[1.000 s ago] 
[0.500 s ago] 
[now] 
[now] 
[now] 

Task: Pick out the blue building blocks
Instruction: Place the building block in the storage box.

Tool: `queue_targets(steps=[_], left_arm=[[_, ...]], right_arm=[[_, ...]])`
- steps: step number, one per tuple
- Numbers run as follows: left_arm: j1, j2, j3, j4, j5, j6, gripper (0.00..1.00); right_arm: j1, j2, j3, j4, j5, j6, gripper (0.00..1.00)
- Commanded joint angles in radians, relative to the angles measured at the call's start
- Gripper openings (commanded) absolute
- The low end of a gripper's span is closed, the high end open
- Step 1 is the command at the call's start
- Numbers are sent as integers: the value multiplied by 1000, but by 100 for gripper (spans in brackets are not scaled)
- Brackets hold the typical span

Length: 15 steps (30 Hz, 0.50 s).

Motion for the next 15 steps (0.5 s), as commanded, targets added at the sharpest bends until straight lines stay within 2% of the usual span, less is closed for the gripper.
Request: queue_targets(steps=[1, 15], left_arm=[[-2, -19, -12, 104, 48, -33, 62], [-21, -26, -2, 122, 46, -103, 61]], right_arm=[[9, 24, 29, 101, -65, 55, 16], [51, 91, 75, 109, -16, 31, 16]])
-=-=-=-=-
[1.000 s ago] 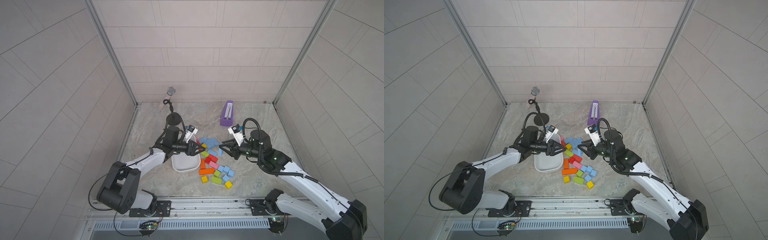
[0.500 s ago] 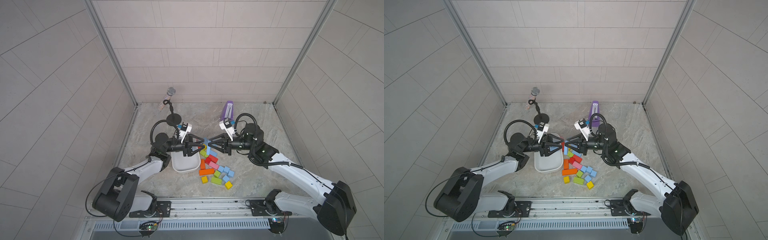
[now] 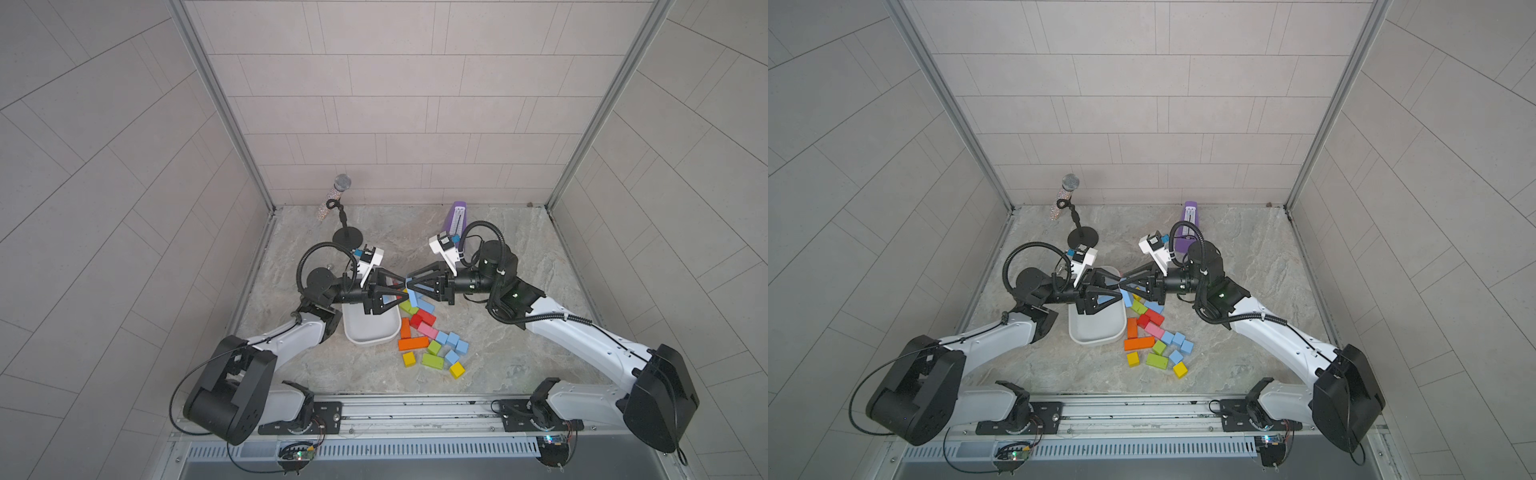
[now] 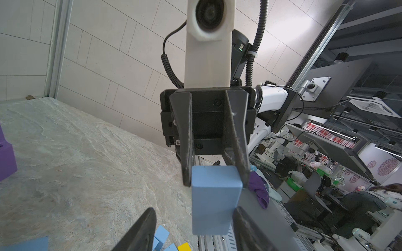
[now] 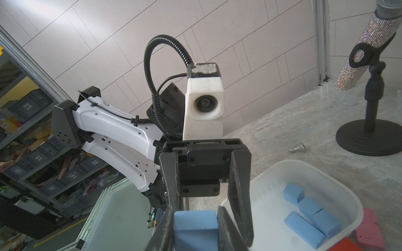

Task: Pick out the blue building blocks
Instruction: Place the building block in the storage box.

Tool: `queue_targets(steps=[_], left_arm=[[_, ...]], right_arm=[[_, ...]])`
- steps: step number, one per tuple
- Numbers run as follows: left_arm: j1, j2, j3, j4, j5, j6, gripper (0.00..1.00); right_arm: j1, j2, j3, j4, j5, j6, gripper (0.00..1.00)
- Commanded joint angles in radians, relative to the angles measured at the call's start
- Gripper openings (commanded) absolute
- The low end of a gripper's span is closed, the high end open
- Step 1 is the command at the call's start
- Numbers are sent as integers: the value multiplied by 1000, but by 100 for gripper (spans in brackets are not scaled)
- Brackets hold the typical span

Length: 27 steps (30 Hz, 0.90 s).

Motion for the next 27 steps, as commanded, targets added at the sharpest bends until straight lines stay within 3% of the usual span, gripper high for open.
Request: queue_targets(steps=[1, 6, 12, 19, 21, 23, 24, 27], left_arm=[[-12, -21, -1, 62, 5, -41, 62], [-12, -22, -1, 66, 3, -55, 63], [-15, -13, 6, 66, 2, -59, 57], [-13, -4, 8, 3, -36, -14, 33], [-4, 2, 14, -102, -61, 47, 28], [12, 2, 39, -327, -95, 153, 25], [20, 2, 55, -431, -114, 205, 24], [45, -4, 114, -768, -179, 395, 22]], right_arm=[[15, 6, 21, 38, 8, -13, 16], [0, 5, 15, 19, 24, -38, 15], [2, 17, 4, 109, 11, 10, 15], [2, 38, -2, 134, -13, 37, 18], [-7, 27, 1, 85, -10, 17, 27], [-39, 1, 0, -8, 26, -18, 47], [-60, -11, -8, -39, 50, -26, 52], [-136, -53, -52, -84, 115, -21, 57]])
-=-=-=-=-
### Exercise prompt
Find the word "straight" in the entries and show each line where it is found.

### Expected output
Motion for the next 15 steps (0.5 s), as commanded, targets added at the sharpest bends until straight lines stay within 2% of the usual span, less is closed for the gripper.
Motion for the next 27 steps, as commanded, targets added at the sharpest bends until straight lines stay within 3% of the usual span, gripper high for open.

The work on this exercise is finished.